→ **TASK PROMPT**
Output must match the records, character for character.

[DATA LISTING]

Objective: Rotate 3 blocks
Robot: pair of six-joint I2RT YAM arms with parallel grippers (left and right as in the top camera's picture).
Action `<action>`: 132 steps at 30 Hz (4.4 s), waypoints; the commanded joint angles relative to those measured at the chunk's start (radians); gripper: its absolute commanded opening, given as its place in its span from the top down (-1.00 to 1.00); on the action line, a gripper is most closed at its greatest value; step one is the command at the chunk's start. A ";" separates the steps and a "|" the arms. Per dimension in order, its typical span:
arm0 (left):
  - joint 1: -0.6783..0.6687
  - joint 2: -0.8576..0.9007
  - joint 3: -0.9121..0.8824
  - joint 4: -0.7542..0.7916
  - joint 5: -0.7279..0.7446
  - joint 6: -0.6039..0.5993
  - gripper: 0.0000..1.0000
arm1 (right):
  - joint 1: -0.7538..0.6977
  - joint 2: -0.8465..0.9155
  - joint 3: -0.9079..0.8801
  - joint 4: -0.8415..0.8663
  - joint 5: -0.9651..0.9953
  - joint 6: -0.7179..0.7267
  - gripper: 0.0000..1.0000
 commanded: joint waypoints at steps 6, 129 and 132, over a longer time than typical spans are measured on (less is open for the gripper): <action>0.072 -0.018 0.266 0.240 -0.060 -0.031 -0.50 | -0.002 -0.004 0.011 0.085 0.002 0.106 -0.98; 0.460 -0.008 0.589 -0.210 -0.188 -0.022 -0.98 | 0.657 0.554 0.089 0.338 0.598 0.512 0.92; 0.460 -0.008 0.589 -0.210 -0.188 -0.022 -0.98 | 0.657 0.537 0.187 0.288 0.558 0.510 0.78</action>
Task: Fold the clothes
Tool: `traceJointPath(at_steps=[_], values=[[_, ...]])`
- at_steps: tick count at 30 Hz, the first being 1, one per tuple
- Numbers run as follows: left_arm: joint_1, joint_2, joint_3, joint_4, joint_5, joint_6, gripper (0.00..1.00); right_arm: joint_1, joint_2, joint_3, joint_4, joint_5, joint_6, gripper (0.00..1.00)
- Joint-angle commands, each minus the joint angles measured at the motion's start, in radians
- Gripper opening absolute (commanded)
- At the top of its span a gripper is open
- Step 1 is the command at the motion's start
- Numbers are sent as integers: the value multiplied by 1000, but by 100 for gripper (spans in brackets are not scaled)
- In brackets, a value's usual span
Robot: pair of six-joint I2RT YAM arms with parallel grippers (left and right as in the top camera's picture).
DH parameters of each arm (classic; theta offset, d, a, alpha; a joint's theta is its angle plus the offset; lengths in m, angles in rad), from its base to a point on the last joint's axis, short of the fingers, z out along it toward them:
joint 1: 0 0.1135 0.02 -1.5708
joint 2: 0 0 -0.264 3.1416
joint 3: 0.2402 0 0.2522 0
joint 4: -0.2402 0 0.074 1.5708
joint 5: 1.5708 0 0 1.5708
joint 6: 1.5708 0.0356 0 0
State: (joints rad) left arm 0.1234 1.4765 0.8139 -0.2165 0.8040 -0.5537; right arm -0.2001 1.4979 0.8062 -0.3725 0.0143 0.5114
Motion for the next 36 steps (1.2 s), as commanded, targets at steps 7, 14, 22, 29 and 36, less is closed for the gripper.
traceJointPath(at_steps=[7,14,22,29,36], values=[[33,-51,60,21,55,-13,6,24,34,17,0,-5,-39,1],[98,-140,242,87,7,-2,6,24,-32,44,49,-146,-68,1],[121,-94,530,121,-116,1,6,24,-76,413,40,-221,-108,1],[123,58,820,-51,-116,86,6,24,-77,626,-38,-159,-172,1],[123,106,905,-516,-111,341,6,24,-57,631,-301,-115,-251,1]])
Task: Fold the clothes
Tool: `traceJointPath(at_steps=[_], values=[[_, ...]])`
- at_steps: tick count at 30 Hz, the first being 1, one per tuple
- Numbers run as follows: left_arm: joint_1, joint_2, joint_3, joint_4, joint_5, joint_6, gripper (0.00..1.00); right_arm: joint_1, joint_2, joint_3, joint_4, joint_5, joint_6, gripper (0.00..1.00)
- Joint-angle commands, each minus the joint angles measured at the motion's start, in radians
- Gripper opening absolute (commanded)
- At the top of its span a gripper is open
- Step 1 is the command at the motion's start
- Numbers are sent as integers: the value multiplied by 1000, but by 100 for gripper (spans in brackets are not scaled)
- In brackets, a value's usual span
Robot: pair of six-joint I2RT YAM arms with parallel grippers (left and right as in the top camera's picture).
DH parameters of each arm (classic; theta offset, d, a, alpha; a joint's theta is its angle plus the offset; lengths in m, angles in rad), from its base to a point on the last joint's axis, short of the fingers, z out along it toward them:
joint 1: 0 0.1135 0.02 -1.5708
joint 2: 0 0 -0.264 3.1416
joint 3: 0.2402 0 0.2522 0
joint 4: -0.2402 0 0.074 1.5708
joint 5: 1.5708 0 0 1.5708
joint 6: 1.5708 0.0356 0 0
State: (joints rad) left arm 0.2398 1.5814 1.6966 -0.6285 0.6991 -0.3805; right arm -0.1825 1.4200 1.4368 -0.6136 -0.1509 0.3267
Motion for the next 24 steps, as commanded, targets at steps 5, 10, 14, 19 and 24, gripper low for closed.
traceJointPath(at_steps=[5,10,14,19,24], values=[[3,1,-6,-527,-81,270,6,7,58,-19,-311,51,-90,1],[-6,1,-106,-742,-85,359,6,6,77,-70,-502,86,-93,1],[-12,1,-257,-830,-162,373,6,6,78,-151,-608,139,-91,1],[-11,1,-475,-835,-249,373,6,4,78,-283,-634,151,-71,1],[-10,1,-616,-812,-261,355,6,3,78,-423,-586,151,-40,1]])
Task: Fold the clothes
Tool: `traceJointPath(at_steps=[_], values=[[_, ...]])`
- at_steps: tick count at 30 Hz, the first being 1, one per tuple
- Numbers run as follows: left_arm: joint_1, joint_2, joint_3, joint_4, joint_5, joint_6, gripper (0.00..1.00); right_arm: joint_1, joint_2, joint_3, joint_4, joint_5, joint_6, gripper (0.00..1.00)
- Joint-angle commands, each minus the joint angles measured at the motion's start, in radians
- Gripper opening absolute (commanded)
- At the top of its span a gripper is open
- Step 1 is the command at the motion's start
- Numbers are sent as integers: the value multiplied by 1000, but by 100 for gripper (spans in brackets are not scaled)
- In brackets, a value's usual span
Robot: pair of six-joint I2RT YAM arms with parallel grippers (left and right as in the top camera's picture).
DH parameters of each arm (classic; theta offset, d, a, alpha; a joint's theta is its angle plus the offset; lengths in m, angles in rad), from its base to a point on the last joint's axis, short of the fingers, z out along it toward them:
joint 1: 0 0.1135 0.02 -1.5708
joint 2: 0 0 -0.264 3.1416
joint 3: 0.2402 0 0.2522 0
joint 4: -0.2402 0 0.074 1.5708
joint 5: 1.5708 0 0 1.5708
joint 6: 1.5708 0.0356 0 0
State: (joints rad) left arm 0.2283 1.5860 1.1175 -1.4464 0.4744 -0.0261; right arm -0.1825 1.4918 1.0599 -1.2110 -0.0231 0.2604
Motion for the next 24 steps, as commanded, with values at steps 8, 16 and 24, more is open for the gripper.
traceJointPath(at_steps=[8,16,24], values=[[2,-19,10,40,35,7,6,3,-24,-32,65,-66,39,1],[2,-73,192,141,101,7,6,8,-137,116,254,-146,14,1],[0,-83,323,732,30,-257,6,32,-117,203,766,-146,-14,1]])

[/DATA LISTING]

→ **SOLUTION BELOW**
Objective: Rotate 3 blocks
Robot: pair of six-joint I2RT YAM arms with parallel grippers (left and right as in the top camera's picture).
Action `<action>`: 132 steps at 30 Hz (4.4 s), waypoints; the commanded joint angles relative to those measured at the chunk's start (radians); gripper: its absolute commanded opening, given as its place in its span from the top down (-1.00 to 1.00); on the action line, a gripper is most closed at its greatest value; step one is the command at the chunk's start. A ";" separates the steps and a "|" the arms. Per dimension in order, its typical span:
arm0 (left):
  - joint 1: -0.6783..0.6687
  - joint 2: -0.8576..0.9007
  - joint 3: -0.9121..0.8824
  - joint 4: -0.7542..0.7916
  - joint 5: -0.7279..0.7446
  - joint 6: -0.6039..0.5993
  - gripper: 0.0000..1.0000
arm1 (right):
  - joint 1: -0.7538..0.6977
  - joint 2: -0.8465..0.9155
  - joint 3: -0.9079..0.8801
  - joint 4: -0.8415..0.8663
  - joint 5: -0.9651..0.9953
  - joint 6: -0.7179..0.7267
  - gripper: 0.0000..1.0000
 commanded: joint waypoints at steps 6, 129 and 132, over a longer time than typical spans are measured on (less is open for the gripper): <action>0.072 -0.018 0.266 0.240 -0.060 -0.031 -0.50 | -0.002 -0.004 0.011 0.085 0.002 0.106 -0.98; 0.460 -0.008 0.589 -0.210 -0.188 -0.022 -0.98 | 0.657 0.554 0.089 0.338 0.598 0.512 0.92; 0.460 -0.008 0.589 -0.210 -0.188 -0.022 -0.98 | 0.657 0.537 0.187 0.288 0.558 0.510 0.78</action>
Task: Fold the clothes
Tool: `traceJointPath(at_steps=[_], values=[[_, ...]])`
- at_steps: tick count at 30 Hz, the first being 1, one per tuple
- Numbers run as follows: left_arm: joint_1, joint_2, joint_3, joint_4, joint_5, joint_6, gripper (0.00..1.00); right_arm: joint_1, joint_2, joint_3, joint_4, joint_5, joint_6, gripper (0.00..1.00)
- Joint-angle commands, each minus the joint angles measured at the motion's start, in radians
- Gripper opening absolute (commanded)
- At the top of its span a gripper is open
- Step 1 is the command at the motion's start
- Numbers are sent as integers: the value multiplied by 1000, but by 100 for gripper (spans in brackets are not scaled)
- In brackets, a value's usual span
Robot: pair of six-joint I2RT YAM arms with parallel grippers (left and right as in the top camera's picture).
DH parameters of each arm (classic; theta offset, d, a, alpha; a joint's theta is its angle plus the offset; lengths in m, angles in rad), from its base to a point on the last joint's axis, short of the fingers, z out along it toward them:
joint 1: 0 0.1135 0.02 -1.5708
joint 2: 0 0 -0.264 3.1416
joint 3: 0.2402 0 0.2522 0
joint 4: -0.2402 0 0.074 1.5708
joint 5: 1.5708 0 0 1.5708
joint 6: 1.5708 0.0356 0 0
State: (joints rad) left arm 0.1234 1.4765 0.8139 -0.2165 0.8040 -0.5537; right arm -0.2001 1.4979 0.8062 -0.3725 0.0143 0.5114
Motion for the next 36 steps (1.2 s), as commanded, targets at steps 7, 14, 22, 29 and 36, less is closed for the gripper.
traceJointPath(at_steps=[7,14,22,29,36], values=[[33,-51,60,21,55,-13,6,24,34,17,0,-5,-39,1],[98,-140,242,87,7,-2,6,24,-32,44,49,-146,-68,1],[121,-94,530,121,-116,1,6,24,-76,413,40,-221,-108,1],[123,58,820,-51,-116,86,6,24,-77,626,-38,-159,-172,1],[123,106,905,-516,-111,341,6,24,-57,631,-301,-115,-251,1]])
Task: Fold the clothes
Tool: `traceJointPath(at_steps=[_], values=[[_, ...]])`
- at_steps: tick count at 30 Hz, the first being 1, one per tuple
- Numbers run as follows: left_arm: joint_1, joint_2, joint_3, joint_4, joint_5, joint_6, gripper (0.00..1.00); right_arm: joint_1, joint_2, joint_3, joint_4, joint_5, joint_6, gripper (0.00..1.00)
- Joint-angle commands, each minus the joint angles measured at the motion's start, in radians
- Gripper opening absolute (commanded)
- At the top of its span a gripper is open
- Step 1 is the command at the motion's start
- Numbers are sent as integers: the value multiplied by 1000, but by 100 for gripper (spans in brackets are not scaled)
- In brackets, a value's usual span
Robot: pair of six-joint I2RT YAM arms with parallel grippers (left and right as in the top camera's picture).
DH parameters of each arm (classic; theta offset, d, a, alpha; a joint's theta is its angle plus the offset; lengths in m, angles in rad), from its base to a point on the last joint's axis, short of the fingers, z out along it toward them:
joint 1: 0 0.1135 0.02 -1.5708
joint 2: 0 0 -0.264 3.1416
joint 3: 0.2402 0 0.2522 0
joint 4: -0.2402 0 0.074 1.5708
joint 5: 1.5708 0 0 1.5708
joint 6: 1.5708 0.0356 0 0
State: (joints rad) left arm 0.2398 1.5814 1.6966 -0.6285 0.6991 -0.3805; right arm -0.1825 1.4200 1.4368 -0.6136 -0.1509 0.3267
Motion for the next 24 steps, as commanded, targets at steps 5, 10, 14, 19 and 24, gripper low for closed.
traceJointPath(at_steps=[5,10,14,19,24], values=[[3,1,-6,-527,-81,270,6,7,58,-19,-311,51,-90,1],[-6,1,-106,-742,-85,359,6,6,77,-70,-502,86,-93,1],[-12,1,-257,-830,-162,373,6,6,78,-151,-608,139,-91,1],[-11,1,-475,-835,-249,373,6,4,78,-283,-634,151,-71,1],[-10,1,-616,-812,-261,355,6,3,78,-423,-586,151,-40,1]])
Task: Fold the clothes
Tool: `traceJointPath(at_steps=[_], values=[[_, ...]])`
- at_steps: tick count at 30 Hz, the first being 1, one per tuple
- Numbers run as follows: left_arm: joint_1, joint_2, joint_3, joint_4, joint_5, joint_6, gripper (0.00..1.00); right_arm: joint_1, joint_2, joint_3, joint_4, joint_5, joint_6, gripper (0.00..1.00)
- Joint-angle commands, each minus the joint angles measured at the motion's start, in radians
- Gripper opening absolute (commanded)
- At the top of its span a gripper is open
- Step 1 is the command at the motion's start
- Numbers are sent as integers: the value multiplied by 1000, but by 100 for gripper (spans in brackets are not scaled)
- In brackets, a value's usual span
Robot: pair of six-joint I2RT YAM arms with parallel grippers (left and right as in the top camera's picture).
DH parameters of each arm (classic; theta offset, d, a, alpha; a joint's theta is its angle plus the offset; lengths in m, angles in rad), from its base to a point on the last joint's axis, short of the fingers, z out along it toward them:
joint 1: 0 0.1135 0.02 -1.5708
joint 2: 0 0 -0.264 3.1416
joint 3: 0.2402 0 0.2522 0
joint 4: -0.2402 0 0.074 1.5708
joint 5: 1.5708 0 0 1.5708
joint 6: 1.5708 0.0356 0 0
State: (joints rad) left arm 0.2283 1.5860 1.1175 -1.4464 0.4744 -0.0261; right arm -0.1825 1.4918 1.0599 -1.2110 -0.0231 0.2604
Motion for the next 24 steps, as commanded, with values at steps 8, 16 and 24, more is open for the gripper.
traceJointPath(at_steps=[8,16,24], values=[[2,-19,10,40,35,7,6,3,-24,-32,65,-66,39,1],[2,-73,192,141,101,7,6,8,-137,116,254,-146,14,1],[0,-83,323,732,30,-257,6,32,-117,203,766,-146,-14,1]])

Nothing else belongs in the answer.